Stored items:
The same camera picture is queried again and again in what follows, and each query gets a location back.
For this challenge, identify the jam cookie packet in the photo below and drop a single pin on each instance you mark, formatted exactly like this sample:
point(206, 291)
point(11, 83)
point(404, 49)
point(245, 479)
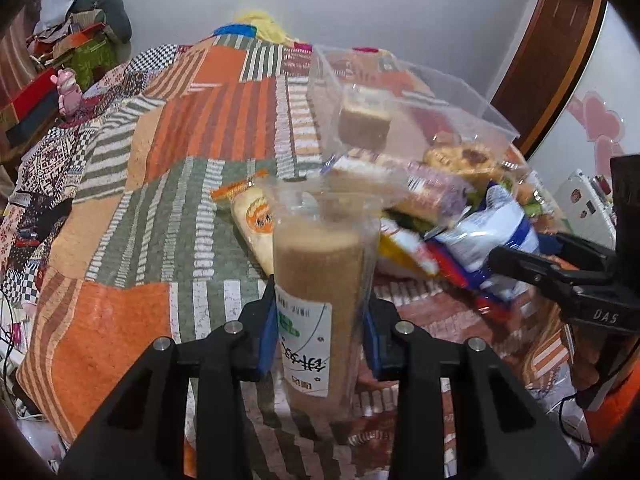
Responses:
point(465, 157)

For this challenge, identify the green patterned bag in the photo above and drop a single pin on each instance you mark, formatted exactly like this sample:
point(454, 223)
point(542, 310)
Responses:
point(92, 57)

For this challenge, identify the patchwork blanket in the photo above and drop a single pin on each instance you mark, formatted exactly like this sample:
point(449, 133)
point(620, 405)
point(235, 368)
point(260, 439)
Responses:
point(165, 170)

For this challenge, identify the brown loaf cake clear wrapper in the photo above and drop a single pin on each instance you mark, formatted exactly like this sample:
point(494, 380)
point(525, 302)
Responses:
point(320, 270)

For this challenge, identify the red blue snack packet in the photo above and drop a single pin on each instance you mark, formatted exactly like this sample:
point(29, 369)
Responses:
point(457, 272)

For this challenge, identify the white blue snack bag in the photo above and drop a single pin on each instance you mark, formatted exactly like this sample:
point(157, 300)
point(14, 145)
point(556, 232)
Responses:
point(492, 232)

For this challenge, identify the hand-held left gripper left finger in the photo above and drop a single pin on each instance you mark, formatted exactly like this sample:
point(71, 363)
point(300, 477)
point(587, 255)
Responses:
point(267, 342)

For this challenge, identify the person's right hand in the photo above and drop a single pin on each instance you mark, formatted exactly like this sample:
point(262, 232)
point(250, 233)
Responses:
point(585, 362)

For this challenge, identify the yellow snack packet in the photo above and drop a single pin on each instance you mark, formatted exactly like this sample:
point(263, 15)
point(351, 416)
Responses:
point(402, 250)

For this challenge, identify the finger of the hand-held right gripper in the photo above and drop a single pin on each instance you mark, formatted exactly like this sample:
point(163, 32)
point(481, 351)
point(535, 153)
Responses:
point(560, 262)

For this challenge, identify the white electronic device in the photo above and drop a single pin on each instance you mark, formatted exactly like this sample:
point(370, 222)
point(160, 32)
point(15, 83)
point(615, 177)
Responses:
point(582, 200)

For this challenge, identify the round yellow bread packet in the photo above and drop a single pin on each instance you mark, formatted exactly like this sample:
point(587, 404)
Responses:
point(255, 222)

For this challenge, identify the wooden door frame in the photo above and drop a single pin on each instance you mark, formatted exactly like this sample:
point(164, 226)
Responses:
point(550, 55)

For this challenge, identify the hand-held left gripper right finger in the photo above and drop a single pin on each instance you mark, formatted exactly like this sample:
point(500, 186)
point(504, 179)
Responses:
point(372, 347)

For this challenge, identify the dark grey cushion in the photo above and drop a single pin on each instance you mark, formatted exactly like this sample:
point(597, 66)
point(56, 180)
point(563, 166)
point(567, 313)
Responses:
point(107, 10)

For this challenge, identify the pink toy figure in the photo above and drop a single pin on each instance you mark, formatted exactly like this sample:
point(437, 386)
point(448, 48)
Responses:
point(67, 92)

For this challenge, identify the red box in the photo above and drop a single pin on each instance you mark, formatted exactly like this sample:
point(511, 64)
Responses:
point(27, 100)

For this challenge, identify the white cabinet with pink hearts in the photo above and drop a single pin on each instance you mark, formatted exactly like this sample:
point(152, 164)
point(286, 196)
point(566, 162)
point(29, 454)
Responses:
point(595, 95)

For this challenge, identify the pink white wrapped cake packet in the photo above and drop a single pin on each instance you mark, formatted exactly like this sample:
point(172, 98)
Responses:
point(400, 185)

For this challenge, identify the brown square cake packet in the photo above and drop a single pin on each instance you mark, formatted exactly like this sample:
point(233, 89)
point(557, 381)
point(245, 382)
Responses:
point(364, 117)

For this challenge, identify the clear plastic container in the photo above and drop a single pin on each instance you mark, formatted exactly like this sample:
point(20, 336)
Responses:
point(450, 97)

*What to do:*
Please give the number of lines above that hold the word "brown", and only that number.

*Solution to the problem:*
2